■ Work required
Output every line below without omitting or altering anything.

<<<<

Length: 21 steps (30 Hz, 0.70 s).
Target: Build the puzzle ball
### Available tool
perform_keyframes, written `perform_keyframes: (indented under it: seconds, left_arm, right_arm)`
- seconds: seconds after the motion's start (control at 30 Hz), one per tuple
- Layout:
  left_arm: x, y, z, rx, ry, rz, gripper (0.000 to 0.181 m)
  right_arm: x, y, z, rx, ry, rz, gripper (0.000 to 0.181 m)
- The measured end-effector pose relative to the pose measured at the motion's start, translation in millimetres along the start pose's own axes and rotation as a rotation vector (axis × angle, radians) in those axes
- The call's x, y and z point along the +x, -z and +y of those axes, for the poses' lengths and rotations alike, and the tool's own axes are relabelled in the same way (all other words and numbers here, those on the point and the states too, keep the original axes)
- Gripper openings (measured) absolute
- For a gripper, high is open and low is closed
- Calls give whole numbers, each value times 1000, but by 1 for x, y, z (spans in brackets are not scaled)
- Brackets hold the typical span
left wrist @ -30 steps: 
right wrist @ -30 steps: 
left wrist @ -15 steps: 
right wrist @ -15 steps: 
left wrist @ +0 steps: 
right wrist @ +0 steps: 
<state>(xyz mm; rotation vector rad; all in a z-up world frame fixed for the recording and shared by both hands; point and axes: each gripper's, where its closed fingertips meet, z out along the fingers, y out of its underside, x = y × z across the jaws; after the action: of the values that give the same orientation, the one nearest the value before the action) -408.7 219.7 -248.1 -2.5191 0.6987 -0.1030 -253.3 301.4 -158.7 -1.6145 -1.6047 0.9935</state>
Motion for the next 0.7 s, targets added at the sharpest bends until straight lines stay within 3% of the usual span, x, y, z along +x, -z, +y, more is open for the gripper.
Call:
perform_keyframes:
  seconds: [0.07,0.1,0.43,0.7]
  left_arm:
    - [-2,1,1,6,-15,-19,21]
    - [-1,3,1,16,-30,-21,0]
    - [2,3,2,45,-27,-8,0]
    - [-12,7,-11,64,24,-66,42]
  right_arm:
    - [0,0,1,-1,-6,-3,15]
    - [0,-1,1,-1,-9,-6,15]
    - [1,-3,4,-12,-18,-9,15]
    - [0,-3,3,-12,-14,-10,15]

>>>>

■ Solution to this exercise
Length: 21 steps (30 Hz, 0.70 s).
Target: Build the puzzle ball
### Available tool
perform_keyframes, written `perform_keyframes: (indented under it: seconds, left_arm, right_arm)`
- seconds: seconds after the motion's start (control at 30 Hz), one per tuple
- Layout:
  left_arm: x, y, z, rx, ry, rz, gripper (0.000 to 0.181 m)
  right_arm: x, y, z, rx, ry, rz, gripper (0.000 to 0.181 m)
- The measured end-effector pose relative to the pose measured at the motion's start, translation in millimetres along the start pose's own axes and rotation as a rotation vector (axis × angle, radians) in those axes
- The call's x, y and z point along the +x, -z and +y of those axes, for the poses' lengths and rotations alike, and the tool's own axes are relabelled in the same way (all other words and numbers here, those on the point and the states too, keep the original axes)
- Gripper openings (measured) absolute
- For a gripper, high is open and low is closed
- Calls give whole numbers, each value times 1000, but by 1 for x, y, z (spans in brackets are not scaled)
- Brackets hold the typical span
left wrist @ -30 steps: 
right wrist @ -30 steps: 
left wrist @ -15 steps: 
right wrist @ -15 steps: 
left wrist @ +0 steps: 
right wrist @ +0 steps: 
<state>(xyz mm; rotation vector rad; all in a z-up world frame fixed for the recording and shared by both hands; point and axes: each gripper's, where its closed fingertips meet, z out along the fingers, y out of its underside, x = y × z across the jaws; after the action: of the values that give the same orientation, the one nearest the value before the action) -408.7 219.7 -248.1 -2.5191 0.6987 -0.1030 -253.3 301.4 -158.7 -1.6145 -1.6047 0.9935</state>
Motion for the next 0.7 s, targets added at the sharpest bends until straight lines stay within 3% of the usual span, x, y, z along +x, -z, +y, more is open for the gripper.
Call:
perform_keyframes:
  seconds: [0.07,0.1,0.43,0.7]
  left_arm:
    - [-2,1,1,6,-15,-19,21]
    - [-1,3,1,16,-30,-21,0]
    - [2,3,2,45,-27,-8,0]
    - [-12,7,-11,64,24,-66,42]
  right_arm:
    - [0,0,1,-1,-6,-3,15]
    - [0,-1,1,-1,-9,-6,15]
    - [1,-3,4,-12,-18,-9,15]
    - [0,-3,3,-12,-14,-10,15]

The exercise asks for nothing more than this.